▶ **Work required**: Work through the data and say how many lines contain "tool". The number alone is the answer.

▶ **Entries provided**:
####################

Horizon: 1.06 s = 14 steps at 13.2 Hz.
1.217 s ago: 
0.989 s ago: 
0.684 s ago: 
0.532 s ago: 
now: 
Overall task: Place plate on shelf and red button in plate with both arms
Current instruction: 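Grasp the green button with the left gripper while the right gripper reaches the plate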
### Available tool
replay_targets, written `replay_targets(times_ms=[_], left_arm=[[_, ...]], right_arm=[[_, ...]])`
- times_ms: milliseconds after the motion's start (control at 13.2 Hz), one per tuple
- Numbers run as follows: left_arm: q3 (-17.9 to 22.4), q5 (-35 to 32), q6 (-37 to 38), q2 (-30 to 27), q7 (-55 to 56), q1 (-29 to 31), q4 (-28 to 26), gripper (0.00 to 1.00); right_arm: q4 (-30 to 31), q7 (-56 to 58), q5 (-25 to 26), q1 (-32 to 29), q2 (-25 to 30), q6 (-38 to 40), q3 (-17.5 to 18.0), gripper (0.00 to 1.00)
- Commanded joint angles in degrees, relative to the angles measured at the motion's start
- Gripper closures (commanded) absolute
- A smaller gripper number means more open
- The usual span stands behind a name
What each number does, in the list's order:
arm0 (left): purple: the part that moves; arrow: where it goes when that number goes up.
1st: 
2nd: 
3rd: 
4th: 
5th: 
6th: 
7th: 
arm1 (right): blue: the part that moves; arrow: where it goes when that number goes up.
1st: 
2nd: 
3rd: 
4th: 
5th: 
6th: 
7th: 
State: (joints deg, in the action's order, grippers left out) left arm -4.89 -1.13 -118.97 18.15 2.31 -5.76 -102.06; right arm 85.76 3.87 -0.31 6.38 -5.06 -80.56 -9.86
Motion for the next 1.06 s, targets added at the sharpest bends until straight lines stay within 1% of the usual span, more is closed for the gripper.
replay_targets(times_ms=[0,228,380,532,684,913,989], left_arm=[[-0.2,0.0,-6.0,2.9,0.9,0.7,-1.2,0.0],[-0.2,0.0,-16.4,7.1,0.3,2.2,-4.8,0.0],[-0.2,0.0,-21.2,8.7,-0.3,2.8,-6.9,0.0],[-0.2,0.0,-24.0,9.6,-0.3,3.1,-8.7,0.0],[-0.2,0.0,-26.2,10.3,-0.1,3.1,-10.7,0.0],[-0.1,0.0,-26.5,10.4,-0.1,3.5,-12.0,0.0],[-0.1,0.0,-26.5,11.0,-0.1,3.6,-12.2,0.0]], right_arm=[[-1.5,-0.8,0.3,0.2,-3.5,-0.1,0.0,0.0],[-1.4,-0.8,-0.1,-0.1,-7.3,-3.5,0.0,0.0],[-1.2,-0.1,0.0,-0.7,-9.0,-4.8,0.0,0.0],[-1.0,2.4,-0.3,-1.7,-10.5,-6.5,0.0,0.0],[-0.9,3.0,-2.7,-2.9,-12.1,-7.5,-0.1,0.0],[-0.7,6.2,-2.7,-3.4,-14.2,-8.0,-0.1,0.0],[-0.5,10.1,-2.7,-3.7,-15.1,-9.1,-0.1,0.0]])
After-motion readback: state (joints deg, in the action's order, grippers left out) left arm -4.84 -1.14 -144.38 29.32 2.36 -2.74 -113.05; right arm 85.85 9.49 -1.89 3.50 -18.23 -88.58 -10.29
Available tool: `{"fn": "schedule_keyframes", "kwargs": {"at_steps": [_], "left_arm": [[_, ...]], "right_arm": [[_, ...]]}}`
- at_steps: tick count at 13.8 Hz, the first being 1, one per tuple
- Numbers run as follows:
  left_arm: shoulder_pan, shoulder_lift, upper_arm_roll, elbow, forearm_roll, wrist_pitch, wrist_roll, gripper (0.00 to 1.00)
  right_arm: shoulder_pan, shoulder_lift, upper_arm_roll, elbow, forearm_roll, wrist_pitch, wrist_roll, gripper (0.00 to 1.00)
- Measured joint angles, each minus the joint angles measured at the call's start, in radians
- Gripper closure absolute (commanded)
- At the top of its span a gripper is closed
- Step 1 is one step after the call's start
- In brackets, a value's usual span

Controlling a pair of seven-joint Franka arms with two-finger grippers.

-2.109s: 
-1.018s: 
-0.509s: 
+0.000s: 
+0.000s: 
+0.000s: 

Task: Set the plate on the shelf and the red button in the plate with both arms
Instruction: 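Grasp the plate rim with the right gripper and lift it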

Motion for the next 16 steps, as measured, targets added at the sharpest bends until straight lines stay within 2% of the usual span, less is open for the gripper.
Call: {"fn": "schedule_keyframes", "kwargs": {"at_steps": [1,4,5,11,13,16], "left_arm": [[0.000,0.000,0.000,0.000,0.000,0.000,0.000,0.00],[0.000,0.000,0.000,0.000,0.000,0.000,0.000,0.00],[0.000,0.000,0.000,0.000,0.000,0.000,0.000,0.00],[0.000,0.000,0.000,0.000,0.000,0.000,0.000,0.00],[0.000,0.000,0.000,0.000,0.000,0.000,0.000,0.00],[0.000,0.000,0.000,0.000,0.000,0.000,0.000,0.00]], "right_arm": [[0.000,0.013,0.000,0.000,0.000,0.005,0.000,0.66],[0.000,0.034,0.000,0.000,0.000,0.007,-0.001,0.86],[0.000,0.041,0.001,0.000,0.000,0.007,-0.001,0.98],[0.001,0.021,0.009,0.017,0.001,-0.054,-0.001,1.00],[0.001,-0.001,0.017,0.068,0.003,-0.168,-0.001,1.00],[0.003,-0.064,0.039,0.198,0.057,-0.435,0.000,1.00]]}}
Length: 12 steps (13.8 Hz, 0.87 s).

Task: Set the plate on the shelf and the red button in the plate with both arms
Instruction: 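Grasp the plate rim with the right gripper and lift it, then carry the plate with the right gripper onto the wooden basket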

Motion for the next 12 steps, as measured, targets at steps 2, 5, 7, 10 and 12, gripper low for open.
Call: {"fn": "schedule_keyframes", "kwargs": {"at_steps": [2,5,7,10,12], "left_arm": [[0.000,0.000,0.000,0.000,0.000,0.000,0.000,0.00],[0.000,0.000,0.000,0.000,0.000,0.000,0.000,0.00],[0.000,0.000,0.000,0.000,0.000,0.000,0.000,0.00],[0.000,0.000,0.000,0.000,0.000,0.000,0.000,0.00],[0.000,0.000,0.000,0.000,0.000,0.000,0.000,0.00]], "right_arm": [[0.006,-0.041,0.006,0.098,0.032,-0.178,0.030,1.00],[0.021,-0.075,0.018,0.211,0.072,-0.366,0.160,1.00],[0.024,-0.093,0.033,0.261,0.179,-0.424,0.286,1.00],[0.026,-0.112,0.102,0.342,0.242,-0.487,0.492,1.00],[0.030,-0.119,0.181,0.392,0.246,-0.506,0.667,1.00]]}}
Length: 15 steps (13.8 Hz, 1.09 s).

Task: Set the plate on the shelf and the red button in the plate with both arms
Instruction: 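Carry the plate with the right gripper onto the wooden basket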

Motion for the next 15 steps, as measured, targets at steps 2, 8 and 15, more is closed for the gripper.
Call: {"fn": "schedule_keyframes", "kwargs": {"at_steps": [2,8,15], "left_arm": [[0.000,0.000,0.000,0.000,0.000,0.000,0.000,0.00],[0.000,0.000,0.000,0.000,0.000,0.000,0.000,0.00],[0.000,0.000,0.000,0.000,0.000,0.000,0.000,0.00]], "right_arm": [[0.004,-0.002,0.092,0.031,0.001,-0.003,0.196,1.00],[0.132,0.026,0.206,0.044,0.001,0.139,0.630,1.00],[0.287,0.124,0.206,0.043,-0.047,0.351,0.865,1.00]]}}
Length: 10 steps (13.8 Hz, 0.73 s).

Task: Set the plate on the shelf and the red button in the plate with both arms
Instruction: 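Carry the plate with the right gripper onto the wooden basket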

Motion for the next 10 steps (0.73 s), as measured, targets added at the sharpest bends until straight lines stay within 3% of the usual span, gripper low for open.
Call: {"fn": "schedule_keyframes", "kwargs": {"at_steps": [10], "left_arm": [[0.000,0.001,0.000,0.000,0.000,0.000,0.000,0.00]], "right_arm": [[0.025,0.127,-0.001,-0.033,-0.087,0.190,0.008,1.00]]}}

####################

▶ **Solution to this task**: 2